Supplied information –
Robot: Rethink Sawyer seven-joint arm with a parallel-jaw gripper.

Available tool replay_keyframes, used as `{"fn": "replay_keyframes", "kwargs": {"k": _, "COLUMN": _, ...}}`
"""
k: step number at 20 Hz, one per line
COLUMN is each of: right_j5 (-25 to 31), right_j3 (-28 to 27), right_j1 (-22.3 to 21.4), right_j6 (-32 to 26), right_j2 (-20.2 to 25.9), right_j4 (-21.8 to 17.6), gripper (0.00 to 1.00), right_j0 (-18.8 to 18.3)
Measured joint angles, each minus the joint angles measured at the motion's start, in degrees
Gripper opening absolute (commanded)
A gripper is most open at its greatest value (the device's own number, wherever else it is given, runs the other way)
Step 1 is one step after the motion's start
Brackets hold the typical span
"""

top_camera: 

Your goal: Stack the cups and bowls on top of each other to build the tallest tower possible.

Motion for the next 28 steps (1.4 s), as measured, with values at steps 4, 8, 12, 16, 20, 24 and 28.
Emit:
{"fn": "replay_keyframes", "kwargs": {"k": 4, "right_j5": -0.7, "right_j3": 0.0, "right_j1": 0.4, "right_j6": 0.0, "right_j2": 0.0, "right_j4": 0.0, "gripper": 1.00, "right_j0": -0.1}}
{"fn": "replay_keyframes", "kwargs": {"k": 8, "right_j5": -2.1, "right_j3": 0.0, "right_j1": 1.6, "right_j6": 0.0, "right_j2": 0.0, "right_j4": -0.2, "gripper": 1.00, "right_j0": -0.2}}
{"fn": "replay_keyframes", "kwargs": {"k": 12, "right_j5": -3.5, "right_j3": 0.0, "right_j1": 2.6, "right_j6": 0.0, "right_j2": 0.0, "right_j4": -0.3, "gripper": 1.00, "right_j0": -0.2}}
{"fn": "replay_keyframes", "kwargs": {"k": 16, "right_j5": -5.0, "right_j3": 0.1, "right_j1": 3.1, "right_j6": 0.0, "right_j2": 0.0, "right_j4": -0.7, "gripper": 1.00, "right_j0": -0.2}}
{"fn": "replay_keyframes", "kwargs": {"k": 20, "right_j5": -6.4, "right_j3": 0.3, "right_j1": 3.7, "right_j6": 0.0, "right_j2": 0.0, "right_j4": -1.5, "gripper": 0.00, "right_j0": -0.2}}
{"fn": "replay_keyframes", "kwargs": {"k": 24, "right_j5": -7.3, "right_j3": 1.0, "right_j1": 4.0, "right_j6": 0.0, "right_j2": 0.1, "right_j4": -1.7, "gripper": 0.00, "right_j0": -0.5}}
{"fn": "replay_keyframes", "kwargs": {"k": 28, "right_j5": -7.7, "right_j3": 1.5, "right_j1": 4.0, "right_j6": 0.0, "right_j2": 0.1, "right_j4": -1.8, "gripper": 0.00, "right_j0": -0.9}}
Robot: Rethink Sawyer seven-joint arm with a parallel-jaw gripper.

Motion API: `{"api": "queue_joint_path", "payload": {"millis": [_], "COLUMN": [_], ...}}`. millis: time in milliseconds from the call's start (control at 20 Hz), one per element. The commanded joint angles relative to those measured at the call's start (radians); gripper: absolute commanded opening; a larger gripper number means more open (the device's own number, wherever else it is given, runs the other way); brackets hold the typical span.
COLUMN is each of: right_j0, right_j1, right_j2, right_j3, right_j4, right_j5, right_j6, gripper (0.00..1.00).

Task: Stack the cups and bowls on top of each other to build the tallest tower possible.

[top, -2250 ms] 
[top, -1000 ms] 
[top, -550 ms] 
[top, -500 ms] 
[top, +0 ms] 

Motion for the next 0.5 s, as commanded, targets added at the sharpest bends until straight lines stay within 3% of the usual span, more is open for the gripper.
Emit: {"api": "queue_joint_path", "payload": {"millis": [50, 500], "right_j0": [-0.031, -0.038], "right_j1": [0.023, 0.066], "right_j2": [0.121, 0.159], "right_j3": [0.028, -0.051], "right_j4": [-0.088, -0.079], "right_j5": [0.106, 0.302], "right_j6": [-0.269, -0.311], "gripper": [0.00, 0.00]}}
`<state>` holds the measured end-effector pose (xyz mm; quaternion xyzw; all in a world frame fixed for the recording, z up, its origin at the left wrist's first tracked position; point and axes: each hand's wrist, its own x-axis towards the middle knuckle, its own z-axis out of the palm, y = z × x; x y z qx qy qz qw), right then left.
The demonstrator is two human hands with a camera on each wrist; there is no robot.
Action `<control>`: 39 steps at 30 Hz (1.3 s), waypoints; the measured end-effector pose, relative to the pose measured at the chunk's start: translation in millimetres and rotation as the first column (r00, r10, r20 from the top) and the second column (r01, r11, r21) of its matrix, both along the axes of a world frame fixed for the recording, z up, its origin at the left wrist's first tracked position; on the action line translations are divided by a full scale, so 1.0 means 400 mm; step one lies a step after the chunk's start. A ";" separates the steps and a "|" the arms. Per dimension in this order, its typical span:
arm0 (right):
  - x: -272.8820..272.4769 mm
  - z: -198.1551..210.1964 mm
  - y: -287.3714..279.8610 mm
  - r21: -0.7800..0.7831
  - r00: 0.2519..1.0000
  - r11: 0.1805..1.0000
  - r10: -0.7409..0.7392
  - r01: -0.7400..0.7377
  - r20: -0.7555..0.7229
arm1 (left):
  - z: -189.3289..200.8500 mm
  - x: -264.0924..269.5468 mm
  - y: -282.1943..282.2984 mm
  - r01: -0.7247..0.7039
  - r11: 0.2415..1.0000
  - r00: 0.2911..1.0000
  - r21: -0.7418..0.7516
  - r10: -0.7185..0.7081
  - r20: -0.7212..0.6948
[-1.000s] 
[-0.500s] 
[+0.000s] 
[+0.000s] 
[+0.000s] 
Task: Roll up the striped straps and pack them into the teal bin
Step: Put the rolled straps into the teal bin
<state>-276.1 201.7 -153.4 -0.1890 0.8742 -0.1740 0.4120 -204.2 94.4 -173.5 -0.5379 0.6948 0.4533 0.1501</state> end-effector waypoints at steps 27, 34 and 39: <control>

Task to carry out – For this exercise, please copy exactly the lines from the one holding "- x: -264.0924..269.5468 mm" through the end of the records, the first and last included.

Your response –
  - x: -264.0924..269.5468 mm
  - y: -282.1943..282.2984 mm
  - r01: -0.7247..0.7039
  - r11: 0.2415..1.0000
  - r00: 0.2911..1.0000
  - r21: -0.7418..0.7516
  - r10: -0.7185..0.7081
  - r20: -0.7212..0.6948
[-1.000s] 
[-0.500s] 
[+0.000s] 
[+0.000s] 
[+0.000s] 
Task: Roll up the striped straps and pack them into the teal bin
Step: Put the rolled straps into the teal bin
<state>-276.1 201.7 -153.4 -0.1890 0.8742 -0.1740 0.4120 -204.2 94.4 -173.5 -0.5379 0.6948 0.4533 0.1501</state> end-effector waypoints at steps 27, 34 and 39: <control>

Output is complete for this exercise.